Action item: Your answer should hold all lines of the entries that include the word "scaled".

======== Dataset records

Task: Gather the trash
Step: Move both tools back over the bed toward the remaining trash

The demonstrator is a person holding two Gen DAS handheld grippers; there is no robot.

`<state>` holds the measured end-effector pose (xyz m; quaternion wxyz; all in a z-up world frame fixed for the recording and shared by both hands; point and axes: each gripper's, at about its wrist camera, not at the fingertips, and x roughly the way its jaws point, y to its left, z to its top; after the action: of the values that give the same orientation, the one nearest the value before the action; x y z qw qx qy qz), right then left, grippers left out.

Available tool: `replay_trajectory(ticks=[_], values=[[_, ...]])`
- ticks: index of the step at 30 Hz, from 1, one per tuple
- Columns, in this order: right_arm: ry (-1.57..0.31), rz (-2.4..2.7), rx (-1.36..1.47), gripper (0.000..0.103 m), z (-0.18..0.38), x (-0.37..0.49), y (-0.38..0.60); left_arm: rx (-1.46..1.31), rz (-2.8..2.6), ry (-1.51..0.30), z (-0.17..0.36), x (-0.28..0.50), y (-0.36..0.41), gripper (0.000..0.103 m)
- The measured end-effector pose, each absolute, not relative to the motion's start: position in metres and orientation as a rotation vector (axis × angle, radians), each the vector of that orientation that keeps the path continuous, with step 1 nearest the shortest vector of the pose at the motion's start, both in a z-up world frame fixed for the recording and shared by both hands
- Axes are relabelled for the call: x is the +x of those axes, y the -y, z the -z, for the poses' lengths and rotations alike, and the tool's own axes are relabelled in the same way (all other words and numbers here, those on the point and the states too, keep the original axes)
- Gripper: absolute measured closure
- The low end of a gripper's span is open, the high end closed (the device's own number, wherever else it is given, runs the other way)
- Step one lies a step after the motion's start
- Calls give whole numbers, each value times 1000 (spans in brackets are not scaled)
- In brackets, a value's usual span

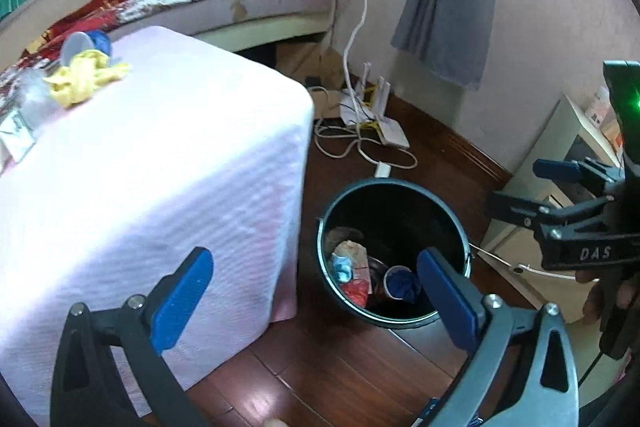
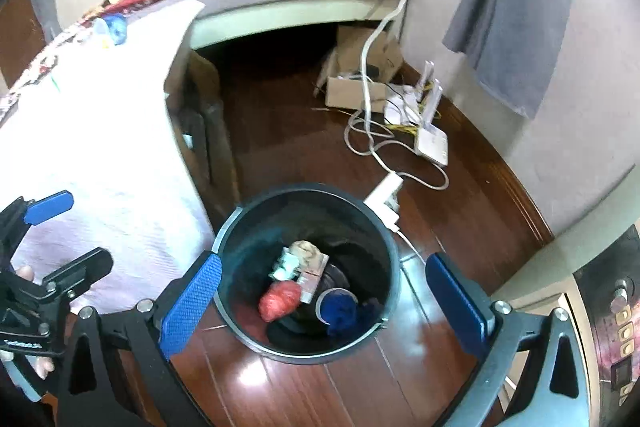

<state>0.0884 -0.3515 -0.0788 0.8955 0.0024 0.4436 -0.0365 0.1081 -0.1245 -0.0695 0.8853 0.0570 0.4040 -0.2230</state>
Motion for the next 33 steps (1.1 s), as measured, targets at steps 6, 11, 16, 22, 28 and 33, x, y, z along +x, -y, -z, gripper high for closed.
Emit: replay_trajectory(ticks=[6,11,16,22,28,33], values=[[-900,39,-14,0,65,81,326,93,421,-788,51,99,103,1],[-853,12,-21,0,46,85,307,99,318,-701,30,95,79,1],[-810,-21,-26,0,30,93,284,106,237,-686,16,100,53,1],[-768,-92,-40,0,16,107,242,90,173,-663,4,100,22,1],[-739,-147,-73,0,8,118,200,56,97,-645,-2,96,-13,1],[-717,-182,-77,0,1,123,178,19,67,-640,-2,93,-39,1]])
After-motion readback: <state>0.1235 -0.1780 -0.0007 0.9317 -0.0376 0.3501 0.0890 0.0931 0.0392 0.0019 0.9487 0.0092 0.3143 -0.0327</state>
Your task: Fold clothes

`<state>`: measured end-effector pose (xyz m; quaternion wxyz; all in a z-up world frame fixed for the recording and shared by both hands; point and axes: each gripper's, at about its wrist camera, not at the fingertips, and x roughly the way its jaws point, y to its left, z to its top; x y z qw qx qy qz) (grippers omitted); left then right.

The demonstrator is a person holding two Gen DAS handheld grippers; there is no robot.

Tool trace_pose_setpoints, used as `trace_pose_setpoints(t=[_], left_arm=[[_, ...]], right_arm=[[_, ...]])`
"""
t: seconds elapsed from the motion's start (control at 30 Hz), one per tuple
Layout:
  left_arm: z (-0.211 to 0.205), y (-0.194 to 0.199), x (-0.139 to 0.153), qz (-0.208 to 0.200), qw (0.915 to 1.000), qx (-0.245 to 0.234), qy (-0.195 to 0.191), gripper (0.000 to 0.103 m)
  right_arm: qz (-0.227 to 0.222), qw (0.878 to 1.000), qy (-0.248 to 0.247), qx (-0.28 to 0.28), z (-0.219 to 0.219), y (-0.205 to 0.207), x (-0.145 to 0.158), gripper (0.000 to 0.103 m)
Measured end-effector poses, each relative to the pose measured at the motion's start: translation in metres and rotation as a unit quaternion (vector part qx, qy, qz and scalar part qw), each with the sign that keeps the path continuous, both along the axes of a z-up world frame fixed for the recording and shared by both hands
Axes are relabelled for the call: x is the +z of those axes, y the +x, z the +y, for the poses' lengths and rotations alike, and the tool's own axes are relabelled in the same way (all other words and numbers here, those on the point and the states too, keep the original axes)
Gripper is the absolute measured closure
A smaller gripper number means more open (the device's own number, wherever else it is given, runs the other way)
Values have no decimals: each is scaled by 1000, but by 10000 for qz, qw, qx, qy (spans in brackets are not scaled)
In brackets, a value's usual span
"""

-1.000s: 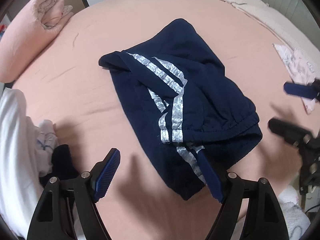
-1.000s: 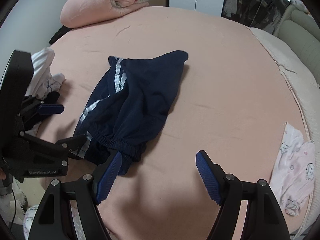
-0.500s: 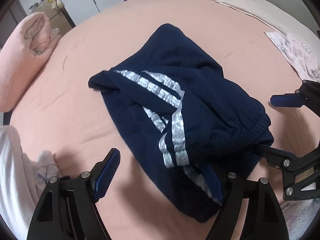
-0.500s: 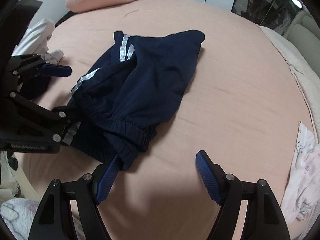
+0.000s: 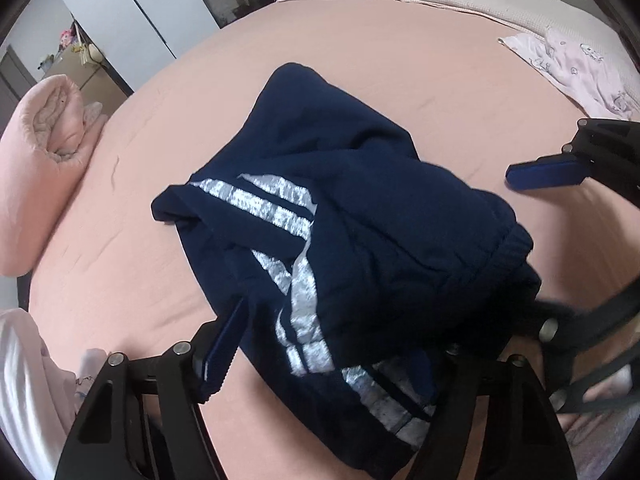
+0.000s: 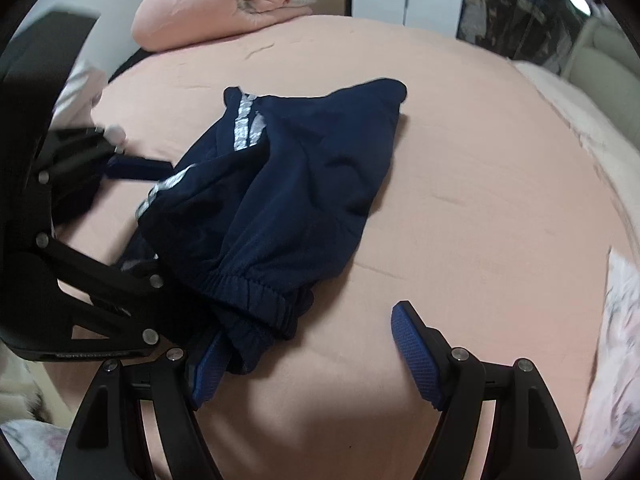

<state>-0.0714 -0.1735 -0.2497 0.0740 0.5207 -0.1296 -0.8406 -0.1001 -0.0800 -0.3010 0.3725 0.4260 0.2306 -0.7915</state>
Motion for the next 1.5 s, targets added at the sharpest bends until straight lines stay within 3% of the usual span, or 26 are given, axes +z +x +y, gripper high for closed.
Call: trace_pose_setpoints(t=[0.1, 0.23, 0.33, 0.4, 0.5, 0.6, 0.7, 0.73, 0.8, 0.9, 1.07, 1.2, 1.37, 1.5], left_arm=[[1, -3, -5, -123, 9999, -15, 53, 38], [6, -4, -6, -119, 9998, -103, -119, 35], [5, -2, -8, -8, 9997, -51, -251, 25], [2, -1, -8, 80, 9997, 13, -222, 20], [-15, 2, -9, 160, 9989, 270, 361, 20], [-44, 6, -11, 216, 9886, 745, 1294, 21], [-52, 13, -9, 436, 9826, 937, 1543, 26], [-50, 16, -7, 504, 9831, 941, 1484, 33], [-46, 19, -4, 611, 9849, 939, 1317, 68], [-32, 21, -1, 694, 9913, 727, 844, 79], [-6, 22, 0, 725, 9970, 23, -281, 84], [8, 24, -2, 696, 9856, -255, -1518, 83], [7, 25, -5, 520, 9861, -564, -1474, 83], [12, 27, -5, 508, 9843, -813, -1481, 83]], right_arm=[[340, 9990, 121, 253, -8, 8, -4, 27], [189, 9993, -45, 305, -7, 5, -9, 32], [205, 9982, -177, 540, -7, 8, -10, 47], [255, 9966, -252, 745, -7, 14, -9, 66], [287, 9949, -337, 905, -9, 17, -9, 75], [213, 9939, -449, 984, -10, 14, -10, 75], [285, 9921, -470, 1125, -9, 14, -10, 75], [317, 9919, -467, 1134, -10, 14, -10, 75], [365, 9918, -478, 1123, -10, 16, -10, 75], [319, 9925, -546, 1046, -11, 13, -10, 75], [142, 9938, -611, 923, -12, 6, -7, 75], [80, 9949, -554, 834, -13, 5, -3, 75], [-199, 9966, -570, 559, -12, -3, -3, 68], [-14, 9967, -473, 666, -14, 0, -3, 68]])
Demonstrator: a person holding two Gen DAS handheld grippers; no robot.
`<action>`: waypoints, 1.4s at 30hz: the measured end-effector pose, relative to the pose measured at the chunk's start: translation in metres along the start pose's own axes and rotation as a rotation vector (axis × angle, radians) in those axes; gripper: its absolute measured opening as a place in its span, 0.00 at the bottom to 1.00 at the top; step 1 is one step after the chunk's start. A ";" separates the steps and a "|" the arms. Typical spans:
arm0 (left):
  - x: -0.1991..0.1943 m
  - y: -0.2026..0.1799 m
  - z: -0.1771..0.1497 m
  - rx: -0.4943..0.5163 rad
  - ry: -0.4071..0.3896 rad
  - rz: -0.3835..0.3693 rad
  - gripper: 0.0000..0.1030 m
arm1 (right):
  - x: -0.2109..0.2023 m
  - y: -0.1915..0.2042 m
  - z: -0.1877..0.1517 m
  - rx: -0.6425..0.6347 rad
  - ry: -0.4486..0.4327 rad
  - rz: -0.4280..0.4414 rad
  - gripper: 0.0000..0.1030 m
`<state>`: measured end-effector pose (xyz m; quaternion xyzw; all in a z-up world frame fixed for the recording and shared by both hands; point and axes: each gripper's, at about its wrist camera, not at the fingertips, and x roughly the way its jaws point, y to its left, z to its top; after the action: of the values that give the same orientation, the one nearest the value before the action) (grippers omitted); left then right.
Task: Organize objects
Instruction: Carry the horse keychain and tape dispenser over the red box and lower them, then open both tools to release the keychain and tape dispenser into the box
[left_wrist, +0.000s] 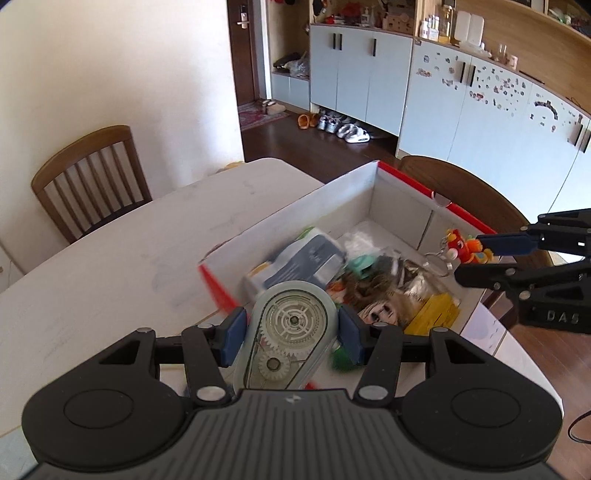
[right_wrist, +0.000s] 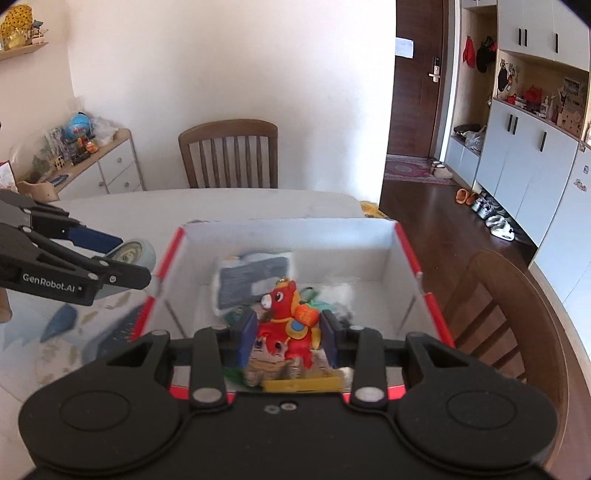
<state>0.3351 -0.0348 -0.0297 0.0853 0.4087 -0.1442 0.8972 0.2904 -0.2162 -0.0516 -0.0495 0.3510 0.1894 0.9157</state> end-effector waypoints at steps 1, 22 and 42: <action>0.005 -0.004 0.004 0.002 0.005 -0.001 0.52 | 0.002 -0.004 0.000 -0.004 0.004 -0.002 0.34; 0.116 -0.050 0.046 0.018 0.108 -0.022 0.52 | 0.068 -0.028 -0.013 -0.127 0.146 0.046 0.34; 0.138 -0.051 0.028 0.009 0.157 -0.042 0.52 | 0.074 -0.038 -0.016 -0.125 0.182 0.074 0.45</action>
<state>0.4244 -0.1170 -0.1177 0.0919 0.4789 -0.1576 0.8587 0.3456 -0.2315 -0.1137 -0.1104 0.4220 0.2394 0.8674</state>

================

Answer for this exercise:
- Calls give whole numbers, each value times 1000 (spans in brackets are not scaled)
Values have no decimals: each is scaled by 1000, but by 10000 for qz, qw, qx, qy (spans in brackets are not scaled)

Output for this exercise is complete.